## Exercise instructions
Below are the entries to work from; restate word for word the portion that opens with the line containing "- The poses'" and closes with the line containing "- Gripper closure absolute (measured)", keeping both.

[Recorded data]

────

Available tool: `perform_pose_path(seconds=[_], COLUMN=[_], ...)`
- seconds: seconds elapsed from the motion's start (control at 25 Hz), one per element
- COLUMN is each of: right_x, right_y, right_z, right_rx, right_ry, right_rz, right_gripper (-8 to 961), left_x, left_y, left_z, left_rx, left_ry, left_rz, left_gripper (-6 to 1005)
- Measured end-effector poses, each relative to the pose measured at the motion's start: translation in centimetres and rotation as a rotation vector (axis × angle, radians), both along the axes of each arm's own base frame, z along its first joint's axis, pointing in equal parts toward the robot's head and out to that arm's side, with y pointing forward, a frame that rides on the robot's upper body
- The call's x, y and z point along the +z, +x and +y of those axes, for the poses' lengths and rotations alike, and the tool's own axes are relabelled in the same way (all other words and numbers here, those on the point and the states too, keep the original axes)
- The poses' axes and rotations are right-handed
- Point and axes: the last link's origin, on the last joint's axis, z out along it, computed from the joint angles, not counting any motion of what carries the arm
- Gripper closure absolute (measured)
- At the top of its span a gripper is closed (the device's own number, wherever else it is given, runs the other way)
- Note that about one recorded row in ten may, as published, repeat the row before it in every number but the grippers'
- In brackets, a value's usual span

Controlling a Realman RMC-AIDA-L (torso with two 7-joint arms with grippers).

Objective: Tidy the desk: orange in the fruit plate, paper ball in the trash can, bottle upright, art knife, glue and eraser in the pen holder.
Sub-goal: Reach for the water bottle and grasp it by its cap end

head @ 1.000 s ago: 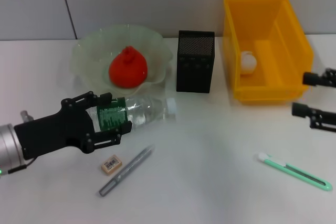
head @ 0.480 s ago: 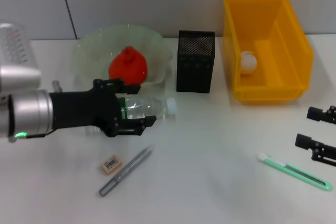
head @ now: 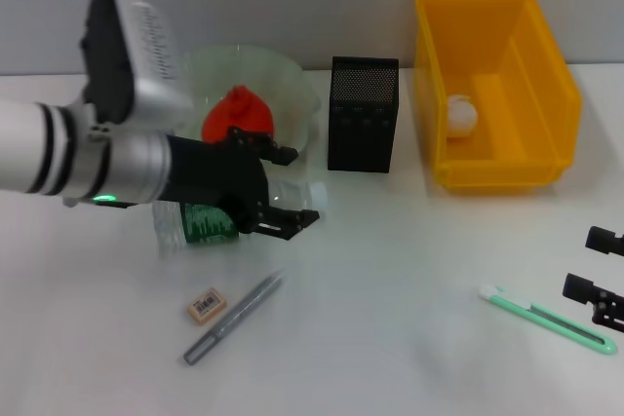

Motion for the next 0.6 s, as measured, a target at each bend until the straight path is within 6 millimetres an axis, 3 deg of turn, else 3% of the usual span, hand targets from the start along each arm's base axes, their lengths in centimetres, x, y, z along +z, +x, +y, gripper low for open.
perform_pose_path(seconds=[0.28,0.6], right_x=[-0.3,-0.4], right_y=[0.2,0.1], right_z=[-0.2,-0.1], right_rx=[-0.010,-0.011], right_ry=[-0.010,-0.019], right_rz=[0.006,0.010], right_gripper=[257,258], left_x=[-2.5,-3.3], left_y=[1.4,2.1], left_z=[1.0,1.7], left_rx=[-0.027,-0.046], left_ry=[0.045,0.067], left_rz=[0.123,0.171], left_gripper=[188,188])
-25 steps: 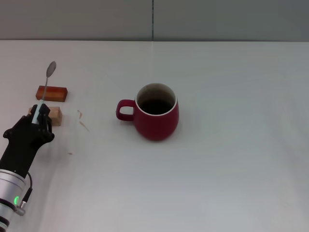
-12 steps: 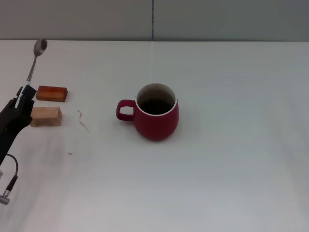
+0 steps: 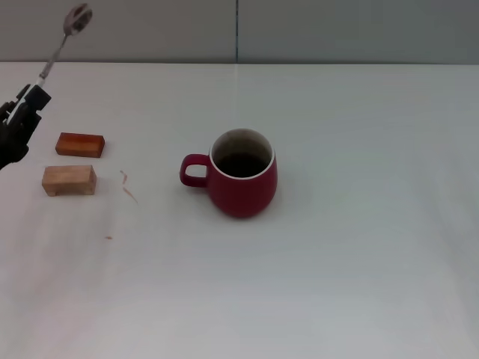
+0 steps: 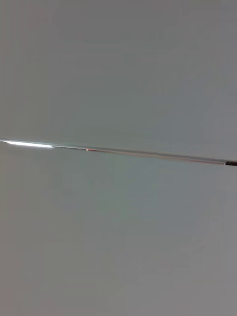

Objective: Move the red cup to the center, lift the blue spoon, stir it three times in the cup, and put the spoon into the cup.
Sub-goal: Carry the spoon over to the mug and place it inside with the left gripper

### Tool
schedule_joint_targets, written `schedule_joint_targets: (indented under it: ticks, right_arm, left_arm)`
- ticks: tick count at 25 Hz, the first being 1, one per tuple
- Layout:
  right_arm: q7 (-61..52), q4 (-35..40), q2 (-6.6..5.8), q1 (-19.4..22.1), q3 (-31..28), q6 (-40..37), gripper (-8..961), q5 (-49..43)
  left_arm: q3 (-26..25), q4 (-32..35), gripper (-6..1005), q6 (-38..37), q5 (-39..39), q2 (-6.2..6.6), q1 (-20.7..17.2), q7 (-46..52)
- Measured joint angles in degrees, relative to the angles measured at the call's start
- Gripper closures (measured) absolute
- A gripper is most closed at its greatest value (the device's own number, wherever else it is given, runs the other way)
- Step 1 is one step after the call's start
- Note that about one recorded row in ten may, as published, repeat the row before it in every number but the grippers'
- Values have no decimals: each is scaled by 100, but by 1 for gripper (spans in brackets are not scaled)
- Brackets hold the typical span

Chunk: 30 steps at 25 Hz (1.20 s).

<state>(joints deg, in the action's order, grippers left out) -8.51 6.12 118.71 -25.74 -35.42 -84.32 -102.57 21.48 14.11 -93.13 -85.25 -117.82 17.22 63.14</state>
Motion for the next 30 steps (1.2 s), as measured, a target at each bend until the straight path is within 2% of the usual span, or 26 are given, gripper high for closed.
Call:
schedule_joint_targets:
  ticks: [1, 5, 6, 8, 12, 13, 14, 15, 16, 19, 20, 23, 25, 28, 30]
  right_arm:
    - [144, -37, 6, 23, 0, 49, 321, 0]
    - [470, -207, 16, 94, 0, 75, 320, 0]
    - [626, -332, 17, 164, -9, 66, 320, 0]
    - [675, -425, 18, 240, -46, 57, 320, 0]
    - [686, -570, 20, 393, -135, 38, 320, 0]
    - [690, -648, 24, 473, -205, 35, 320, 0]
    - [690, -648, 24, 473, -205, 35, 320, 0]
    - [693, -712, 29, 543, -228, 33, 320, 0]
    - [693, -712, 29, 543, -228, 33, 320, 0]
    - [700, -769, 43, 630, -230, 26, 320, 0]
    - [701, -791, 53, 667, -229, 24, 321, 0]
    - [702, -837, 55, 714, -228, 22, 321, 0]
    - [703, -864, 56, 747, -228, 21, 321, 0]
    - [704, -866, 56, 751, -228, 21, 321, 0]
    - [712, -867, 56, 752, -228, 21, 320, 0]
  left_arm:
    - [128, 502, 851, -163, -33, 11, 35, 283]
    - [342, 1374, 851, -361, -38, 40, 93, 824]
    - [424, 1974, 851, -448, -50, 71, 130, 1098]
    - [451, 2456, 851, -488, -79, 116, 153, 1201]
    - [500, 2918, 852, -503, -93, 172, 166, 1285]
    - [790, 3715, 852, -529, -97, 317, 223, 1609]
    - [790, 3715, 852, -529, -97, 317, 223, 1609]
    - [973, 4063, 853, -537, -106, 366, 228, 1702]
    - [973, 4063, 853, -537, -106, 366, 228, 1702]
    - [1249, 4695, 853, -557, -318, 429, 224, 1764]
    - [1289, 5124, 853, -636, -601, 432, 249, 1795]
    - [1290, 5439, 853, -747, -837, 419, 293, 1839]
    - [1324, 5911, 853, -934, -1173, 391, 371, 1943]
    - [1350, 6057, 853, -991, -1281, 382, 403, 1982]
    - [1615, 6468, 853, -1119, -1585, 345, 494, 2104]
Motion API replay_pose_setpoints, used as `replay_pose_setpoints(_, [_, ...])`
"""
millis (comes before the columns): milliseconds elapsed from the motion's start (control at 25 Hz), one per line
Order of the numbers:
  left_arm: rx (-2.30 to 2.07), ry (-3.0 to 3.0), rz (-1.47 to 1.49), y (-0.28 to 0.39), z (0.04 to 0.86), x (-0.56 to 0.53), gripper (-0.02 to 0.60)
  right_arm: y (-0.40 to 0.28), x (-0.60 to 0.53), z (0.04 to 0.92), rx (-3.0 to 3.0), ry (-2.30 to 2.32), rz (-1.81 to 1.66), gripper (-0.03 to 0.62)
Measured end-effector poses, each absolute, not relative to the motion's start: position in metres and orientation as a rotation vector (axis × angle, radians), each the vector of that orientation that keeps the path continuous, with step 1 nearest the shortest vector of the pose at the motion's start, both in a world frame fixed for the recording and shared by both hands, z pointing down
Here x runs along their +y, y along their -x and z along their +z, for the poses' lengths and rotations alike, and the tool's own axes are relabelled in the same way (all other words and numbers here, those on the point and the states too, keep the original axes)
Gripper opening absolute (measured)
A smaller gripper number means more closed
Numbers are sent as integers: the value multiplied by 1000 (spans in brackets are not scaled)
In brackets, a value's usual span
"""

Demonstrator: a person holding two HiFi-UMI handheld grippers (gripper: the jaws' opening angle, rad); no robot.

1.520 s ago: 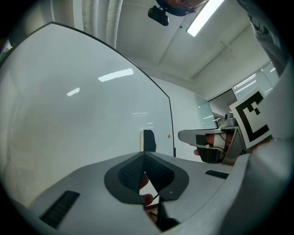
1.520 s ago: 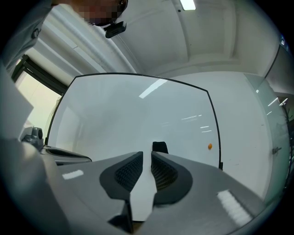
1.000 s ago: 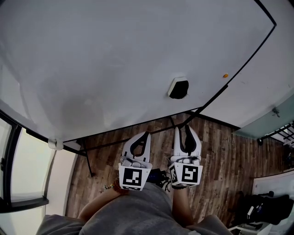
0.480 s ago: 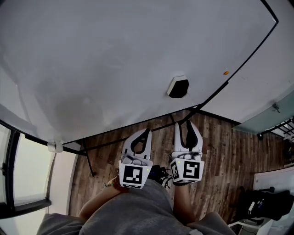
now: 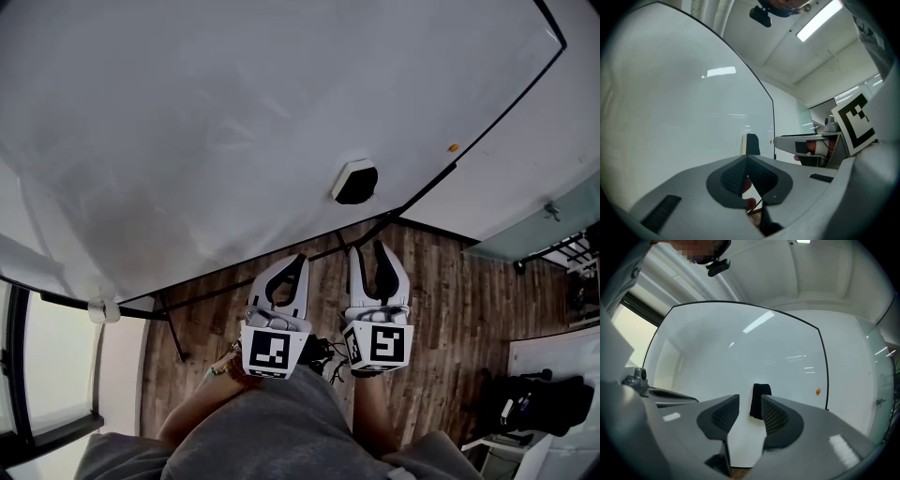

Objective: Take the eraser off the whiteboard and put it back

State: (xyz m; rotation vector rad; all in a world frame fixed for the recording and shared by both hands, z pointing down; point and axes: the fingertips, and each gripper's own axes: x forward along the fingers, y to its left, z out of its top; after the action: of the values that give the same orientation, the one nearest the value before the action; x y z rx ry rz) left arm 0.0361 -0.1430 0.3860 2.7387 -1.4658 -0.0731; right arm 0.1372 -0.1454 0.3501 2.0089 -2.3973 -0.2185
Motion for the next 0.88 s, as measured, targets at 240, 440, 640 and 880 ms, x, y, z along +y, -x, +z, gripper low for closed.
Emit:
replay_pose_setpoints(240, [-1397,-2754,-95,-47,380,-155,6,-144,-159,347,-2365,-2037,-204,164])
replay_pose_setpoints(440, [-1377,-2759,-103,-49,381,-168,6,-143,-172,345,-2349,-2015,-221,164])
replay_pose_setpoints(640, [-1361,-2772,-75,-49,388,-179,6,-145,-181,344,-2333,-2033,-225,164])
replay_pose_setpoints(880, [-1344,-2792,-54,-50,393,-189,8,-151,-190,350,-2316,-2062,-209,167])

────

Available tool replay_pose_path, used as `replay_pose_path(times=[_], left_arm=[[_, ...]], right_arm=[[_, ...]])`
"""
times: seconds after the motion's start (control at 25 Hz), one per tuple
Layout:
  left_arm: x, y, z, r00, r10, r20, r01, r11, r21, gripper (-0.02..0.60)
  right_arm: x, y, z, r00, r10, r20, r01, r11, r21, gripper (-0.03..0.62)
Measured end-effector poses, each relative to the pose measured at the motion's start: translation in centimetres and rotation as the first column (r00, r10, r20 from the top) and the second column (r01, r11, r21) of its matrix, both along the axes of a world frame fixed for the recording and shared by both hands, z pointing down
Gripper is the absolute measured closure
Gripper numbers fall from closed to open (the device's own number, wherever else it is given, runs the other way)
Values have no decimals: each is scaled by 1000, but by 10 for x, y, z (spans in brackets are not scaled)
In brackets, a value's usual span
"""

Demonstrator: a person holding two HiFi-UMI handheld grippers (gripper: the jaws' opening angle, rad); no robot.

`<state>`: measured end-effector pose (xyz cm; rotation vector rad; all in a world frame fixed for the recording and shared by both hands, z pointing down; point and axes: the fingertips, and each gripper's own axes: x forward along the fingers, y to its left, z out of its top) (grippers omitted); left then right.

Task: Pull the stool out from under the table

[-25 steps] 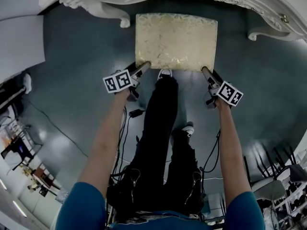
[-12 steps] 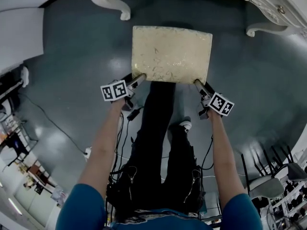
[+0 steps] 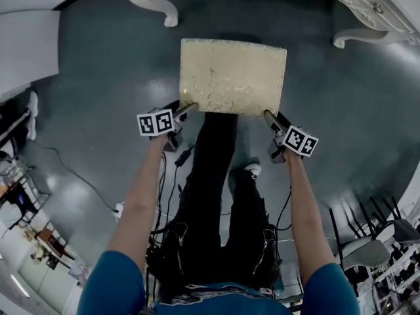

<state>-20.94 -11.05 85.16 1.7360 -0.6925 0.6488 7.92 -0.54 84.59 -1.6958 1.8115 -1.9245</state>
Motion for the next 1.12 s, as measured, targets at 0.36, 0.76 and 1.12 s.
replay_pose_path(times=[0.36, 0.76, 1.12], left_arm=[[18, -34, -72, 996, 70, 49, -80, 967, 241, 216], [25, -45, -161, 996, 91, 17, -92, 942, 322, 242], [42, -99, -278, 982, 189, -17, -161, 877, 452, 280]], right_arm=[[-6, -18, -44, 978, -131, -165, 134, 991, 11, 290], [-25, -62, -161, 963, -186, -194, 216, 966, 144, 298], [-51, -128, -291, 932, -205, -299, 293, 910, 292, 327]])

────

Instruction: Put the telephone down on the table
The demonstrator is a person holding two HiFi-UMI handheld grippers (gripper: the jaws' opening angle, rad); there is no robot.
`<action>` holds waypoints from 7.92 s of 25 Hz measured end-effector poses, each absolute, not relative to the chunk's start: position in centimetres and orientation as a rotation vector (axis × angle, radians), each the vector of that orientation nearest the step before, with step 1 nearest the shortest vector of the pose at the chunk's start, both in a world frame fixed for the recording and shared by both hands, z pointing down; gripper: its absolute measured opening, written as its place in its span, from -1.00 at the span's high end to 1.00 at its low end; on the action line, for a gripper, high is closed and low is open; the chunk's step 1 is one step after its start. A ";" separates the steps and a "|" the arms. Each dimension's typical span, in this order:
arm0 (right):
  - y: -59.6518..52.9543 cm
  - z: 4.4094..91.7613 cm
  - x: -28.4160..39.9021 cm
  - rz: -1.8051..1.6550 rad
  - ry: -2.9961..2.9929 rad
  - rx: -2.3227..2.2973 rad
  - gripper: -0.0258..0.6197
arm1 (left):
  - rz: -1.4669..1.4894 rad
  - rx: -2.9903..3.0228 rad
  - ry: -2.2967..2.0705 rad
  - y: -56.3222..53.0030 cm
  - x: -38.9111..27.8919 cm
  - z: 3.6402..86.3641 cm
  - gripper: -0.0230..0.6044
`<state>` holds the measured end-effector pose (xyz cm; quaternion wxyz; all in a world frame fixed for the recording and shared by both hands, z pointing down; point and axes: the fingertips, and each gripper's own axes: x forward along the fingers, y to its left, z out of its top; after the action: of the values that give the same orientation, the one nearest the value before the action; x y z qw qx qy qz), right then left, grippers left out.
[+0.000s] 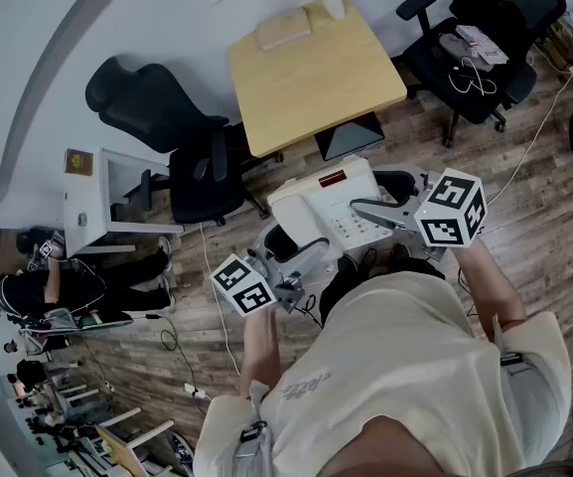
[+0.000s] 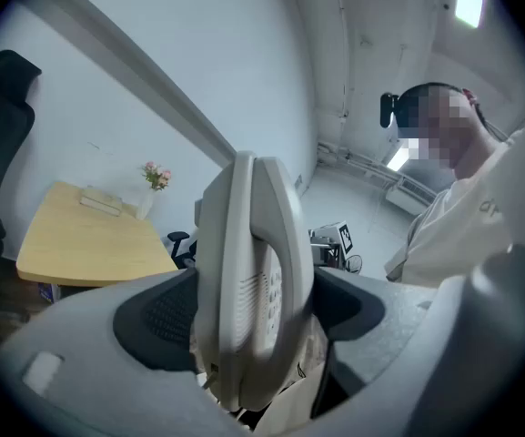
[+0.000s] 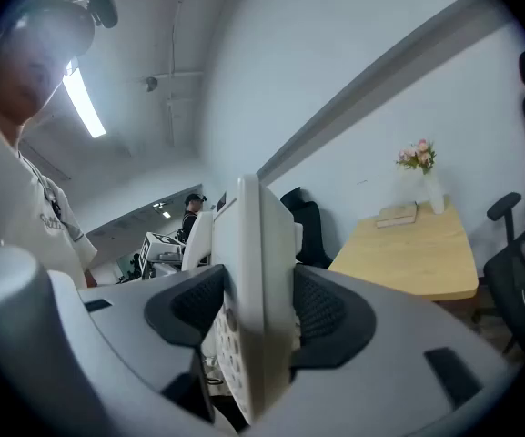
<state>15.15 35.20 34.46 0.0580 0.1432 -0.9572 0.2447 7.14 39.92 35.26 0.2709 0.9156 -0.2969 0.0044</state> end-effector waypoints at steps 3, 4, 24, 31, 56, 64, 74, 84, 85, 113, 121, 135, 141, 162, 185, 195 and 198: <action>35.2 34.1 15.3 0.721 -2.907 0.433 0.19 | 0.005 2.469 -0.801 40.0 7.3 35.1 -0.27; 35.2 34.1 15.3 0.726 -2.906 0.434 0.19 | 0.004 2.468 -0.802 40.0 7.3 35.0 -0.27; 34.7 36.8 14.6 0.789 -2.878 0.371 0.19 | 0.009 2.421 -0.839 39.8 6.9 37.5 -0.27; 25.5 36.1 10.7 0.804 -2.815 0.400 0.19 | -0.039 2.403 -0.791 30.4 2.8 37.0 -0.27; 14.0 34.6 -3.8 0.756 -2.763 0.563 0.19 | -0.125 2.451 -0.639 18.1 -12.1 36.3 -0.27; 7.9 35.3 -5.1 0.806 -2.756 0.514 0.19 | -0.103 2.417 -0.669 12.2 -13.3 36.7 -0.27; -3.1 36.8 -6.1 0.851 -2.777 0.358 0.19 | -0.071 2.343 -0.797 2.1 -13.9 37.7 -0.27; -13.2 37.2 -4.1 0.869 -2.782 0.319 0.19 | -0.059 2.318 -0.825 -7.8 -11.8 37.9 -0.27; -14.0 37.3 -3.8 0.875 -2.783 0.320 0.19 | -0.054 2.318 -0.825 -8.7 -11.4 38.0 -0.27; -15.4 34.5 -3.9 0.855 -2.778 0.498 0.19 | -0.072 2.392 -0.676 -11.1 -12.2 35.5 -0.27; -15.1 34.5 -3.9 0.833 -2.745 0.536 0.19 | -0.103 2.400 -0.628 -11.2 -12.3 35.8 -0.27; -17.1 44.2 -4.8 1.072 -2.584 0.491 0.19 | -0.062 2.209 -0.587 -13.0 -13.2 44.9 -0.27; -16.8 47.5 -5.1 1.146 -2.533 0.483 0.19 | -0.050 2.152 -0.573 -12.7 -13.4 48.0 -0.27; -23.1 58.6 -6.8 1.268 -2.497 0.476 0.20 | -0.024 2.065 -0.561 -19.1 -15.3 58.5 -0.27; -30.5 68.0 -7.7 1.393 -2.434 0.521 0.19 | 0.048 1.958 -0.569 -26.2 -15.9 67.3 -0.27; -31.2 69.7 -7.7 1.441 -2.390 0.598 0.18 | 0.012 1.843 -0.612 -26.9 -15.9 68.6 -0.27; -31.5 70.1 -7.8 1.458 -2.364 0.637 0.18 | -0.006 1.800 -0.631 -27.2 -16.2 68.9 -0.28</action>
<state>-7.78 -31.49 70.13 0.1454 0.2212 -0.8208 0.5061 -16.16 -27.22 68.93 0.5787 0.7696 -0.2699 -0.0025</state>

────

## Exercise response
- The poses' axes and rotations are right-handed
- Point and axes: the last link's origin, on the last joint's axis, z out along it, computed from the joint angles, not counting any motion of what carries the arm
- Gripper closure absolute (measured)

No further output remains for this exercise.